PROBLEM TO WORK ON — For the listing that follows, give again exactly the lines from the one with "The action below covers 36" to the one with "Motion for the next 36", including both.

EXERCISE MATERIALS —
○ ○ ○

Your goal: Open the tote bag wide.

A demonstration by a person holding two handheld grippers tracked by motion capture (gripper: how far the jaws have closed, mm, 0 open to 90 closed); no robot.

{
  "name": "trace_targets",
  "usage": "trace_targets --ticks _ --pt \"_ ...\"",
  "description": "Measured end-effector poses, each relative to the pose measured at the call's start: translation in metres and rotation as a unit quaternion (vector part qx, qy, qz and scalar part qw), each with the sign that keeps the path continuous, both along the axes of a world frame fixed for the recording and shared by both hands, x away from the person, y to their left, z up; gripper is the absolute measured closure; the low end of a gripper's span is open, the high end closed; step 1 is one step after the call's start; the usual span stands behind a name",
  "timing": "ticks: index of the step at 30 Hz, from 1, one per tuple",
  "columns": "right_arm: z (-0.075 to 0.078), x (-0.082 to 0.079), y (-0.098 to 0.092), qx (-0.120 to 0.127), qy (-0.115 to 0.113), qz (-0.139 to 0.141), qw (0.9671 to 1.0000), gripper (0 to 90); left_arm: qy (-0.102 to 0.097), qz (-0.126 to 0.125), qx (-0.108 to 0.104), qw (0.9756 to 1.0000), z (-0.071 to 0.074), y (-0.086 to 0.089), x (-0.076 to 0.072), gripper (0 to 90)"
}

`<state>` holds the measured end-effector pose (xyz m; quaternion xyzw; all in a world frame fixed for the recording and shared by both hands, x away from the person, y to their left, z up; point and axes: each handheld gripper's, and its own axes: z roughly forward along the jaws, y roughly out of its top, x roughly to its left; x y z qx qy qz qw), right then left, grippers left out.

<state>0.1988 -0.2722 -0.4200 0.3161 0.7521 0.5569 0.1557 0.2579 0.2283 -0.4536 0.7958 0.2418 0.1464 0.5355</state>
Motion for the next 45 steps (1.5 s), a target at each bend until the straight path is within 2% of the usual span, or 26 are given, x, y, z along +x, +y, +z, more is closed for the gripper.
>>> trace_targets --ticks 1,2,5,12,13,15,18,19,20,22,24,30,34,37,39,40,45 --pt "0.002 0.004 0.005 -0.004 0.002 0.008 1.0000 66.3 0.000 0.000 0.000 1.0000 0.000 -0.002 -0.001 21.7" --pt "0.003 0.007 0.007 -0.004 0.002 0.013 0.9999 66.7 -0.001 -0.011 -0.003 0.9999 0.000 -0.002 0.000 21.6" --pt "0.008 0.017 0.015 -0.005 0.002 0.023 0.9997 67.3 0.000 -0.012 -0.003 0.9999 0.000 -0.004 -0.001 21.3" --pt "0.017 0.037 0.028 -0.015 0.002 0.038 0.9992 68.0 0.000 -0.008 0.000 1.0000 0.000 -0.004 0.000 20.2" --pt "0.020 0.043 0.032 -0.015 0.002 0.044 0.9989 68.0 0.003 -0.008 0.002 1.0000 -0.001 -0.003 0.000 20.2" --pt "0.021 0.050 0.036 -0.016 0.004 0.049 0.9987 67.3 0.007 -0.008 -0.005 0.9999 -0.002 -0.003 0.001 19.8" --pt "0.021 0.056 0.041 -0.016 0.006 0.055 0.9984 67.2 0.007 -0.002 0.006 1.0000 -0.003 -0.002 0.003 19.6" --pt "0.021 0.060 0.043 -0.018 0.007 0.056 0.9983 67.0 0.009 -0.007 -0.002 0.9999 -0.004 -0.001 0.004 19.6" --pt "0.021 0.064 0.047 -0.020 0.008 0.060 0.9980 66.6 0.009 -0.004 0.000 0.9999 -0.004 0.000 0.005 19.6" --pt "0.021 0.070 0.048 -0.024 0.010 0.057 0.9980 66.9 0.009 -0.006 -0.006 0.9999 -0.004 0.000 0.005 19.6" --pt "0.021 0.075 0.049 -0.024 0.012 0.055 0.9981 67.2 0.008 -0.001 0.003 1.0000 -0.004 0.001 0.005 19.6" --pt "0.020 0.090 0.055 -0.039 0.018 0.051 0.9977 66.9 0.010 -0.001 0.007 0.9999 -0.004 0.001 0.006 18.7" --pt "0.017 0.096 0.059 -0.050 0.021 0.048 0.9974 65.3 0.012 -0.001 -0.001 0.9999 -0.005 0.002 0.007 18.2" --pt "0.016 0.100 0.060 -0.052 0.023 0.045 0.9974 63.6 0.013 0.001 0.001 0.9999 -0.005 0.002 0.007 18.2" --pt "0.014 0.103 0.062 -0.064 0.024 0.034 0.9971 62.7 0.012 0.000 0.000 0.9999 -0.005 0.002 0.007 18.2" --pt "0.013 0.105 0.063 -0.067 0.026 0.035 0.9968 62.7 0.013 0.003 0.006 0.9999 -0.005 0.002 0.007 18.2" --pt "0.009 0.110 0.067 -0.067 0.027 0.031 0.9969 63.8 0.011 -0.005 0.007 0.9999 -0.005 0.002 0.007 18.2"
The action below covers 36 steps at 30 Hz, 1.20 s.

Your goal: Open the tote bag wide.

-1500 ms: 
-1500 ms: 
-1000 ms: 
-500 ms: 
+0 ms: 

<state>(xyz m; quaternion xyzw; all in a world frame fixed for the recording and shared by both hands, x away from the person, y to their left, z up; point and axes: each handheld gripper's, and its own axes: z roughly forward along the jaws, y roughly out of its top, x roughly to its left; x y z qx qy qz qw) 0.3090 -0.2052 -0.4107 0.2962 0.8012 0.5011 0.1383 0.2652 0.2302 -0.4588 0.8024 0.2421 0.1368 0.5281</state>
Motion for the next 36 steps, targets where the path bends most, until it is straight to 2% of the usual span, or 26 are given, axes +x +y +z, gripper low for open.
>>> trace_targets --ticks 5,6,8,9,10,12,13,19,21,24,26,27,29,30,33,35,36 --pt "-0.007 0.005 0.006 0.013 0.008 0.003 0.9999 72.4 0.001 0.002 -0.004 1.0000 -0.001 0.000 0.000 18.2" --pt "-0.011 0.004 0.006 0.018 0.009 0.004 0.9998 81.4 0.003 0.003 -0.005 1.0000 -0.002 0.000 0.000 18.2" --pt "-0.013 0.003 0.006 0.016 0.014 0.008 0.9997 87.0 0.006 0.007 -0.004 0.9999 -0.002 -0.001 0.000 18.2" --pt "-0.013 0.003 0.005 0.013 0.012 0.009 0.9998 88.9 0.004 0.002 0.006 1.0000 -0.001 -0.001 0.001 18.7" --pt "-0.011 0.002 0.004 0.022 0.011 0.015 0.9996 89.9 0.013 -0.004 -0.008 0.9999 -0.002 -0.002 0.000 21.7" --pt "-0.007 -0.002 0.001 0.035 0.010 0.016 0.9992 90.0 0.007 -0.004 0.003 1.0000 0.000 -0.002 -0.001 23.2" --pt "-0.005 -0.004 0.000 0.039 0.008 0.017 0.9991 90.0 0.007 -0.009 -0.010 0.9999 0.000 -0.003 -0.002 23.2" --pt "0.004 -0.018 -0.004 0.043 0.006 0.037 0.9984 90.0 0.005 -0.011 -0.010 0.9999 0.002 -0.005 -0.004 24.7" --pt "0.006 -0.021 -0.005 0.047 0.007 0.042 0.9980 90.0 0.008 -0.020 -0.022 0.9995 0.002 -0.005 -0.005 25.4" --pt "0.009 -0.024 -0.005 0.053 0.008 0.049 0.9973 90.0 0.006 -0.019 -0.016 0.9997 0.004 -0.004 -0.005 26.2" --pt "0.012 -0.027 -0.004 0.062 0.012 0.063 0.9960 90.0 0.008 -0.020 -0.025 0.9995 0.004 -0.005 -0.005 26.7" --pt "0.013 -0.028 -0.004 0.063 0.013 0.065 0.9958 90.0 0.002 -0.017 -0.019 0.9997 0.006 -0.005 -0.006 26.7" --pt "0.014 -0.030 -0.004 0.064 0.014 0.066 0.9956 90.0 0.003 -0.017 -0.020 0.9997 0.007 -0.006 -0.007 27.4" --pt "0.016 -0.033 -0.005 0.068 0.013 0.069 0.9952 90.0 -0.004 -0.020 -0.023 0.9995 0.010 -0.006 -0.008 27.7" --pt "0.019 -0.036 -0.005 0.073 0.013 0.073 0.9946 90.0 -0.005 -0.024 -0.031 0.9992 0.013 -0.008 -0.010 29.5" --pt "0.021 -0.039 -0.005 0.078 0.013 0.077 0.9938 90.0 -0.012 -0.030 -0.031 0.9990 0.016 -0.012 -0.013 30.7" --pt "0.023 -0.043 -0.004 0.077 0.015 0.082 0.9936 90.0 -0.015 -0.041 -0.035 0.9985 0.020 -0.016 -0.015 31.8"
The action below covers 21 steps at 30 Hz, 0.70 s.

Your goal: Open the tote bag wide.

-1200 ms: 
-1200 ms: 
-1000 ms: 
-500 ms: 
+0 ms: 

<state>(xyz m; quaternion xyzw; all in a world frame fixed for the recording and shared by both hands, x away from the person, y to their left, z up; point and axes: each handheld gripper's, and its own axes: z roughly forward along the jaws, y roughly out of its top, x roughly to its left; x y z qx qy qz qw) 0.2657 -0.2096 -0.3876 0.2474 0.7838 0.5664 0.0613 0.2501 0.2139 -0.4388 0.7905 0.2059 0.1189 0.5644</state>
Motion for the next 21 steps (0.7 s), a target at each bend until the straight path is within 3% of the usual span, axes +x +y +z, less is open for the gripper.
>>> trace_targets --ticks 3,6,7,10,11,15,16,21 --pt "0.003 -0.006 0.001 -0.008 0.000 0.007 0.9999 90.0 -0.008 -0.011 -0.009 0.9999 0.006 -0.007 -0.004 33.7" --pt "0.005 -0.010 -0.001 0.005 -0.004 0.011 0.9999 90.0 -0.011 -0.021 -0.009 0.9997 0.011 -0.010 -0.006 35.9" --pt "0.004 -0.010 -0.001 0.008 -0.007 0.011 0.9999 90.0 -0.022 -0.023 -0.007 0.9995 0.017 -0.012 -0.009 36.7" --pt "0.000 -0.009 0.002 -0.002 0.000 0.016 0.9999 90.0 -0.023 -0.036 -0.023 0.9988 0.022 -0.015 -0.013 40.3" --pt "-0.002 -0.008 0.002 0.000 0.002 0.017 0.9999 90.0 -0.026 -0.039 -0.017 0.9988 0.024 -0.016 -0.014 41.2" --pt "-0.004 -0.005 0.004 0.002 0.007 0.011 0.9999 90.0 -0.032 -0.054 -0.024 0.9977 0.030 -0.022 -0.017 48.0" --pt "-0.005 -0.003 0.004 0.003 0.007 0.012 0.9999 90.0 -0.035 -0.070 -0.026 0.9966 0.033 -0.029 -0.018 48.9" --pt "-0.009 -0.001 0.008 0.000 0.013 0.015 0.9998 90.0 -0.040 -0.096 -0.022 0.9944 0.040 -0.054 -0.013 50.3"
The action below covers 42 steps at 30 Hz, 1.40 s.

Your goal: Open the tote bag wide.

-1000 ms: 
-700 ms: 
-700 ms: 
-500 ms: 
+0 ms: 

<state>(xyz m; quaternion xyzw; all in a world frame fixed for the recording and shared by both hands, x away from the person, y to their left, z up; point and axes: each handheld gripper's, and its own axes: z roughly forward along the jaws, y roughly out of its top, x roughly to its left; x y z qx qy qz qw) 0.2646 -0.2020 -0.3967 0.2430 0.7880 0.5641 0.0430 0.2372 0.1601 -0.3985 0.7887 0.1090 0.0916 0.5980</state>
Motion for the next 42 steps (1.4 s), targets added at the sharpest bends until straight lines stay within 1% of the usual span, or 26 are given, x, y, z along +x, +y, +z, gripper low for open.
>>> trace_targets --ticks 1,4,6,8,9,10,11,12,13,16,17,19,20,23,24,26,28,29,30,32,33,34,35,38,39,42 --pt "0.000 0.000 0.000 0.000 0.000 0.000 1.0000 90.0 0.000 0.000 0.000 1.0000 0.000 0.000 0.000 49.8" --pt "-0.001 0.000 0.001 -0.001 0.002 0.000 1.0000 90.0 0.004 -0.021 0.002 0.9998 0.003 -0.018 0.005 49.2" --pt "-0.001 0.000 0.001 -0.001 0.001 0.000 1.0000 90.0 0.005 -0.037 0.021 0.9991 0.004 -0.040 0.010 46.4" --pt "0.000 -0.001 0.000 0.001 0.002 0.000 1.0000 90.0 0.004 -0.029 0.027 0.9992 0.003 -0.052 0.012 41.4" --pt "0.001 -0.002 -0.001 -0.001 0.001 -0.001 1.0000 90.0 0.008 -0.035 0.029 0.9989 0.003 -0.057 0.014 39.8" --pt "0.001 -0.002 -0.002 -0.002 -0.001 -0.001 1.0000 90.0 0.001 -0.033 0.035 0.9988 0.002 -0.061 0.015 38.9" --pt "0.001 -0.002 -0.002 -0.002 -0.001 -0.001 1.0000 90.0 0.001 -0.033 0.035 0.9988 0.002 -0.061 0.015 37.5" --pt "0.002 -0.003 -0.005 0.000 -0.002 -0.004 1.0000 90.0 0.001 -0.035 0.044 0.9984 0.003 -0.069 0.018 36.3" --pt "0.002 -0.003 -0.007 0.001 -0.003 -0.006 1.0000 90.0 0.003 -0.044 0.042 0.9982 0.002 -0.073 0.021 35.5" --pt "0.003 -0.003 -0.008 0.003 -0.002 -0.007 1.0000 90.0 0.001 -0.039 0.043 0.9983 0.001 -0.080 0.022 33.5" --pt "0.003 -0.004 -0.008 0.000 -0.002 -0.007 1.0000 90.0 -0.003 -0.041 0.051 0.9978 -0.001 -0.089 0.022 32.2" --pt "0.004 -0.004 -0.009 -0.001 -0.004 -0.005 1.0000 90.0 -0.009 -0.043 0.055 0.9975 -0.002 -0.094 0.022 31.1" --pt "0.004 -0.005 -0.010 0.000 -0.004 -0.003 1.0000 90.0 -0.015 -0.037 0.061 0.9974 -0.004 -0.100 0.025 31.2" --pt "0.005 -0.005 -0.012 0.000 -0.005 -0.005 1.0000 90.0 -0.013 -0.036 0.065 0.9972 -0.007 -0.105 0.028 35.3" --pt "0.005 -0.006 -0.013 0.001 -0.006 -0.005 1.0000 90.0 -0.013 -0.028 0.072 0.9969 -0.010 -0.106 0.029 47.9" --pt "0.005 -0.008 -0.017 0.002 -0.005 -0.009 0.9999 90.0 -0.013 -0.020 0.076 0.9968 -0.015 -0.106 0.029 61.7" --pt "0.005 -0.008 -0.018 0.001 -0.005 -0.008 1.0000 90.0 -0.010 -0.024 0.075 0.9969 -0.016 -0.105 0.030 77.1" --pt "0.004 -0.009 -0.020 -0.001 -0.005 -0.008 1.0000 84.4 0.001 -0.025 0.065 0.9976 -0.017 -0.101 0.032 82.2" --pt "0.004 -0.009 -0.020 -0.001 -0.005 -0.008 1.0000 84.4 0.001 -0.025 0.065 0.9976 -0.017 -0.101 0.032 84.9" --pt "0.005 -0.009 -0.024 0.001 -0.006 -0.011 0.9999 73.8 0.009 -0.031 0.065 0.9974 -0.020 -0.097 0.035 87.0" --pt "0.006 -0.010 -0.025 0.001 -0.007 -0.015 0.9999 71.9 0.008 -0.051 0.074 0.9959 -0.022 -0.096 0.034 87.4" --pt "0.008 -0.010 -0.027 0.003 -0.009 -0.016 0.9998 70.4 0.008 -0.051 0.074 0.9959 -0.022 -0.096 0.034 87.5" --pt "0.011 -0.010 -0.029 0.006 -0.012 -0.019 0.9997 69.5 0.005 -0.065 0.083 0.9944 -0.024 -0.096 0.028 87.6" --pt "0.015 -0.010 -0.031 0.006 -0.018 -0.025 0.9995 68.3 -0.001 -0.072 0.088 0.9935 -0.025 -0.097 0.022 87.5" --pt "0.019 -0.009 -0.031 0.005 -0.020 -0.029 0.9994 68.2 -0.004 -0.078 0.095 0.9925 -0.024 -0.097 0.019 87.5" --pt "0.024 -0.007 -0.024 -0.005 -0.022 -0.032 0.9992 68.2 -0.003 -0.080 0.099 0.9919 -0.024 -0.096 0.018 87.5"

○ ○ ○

EXERCISE RESPONSE —
The action below covers 36 steps at 30 Hz, 1.20 s.

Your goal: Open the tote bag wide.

-1500 ms: 
-1500 ms: 
-1000 ms: 
-500 ms: 
+0 ms: 

<state>(xyz m; quaternion xyzw; all in a world frame fixed for the recording and shared by both hands, x away from the person, y to their left, z up; point and axes: each handheld gripper's, and its own axes: z roughly forward along the jaws, y roughly out of its top, x roughly to its left; x y z qx qy qz qw) 0.3090 -0.2052 -0.4107 0.2962 0.8012 0.5011 0.1383 0.2652 0.2302 -0.4588 0.8024 0.2421 0.1368 0.5281</state>
Motion for the next 36 steps, targets where the path bends most, until it is straight to 2% of the usual span, or 26 are given, axes +x +y +z, gripper low for open.

Above is the complete output.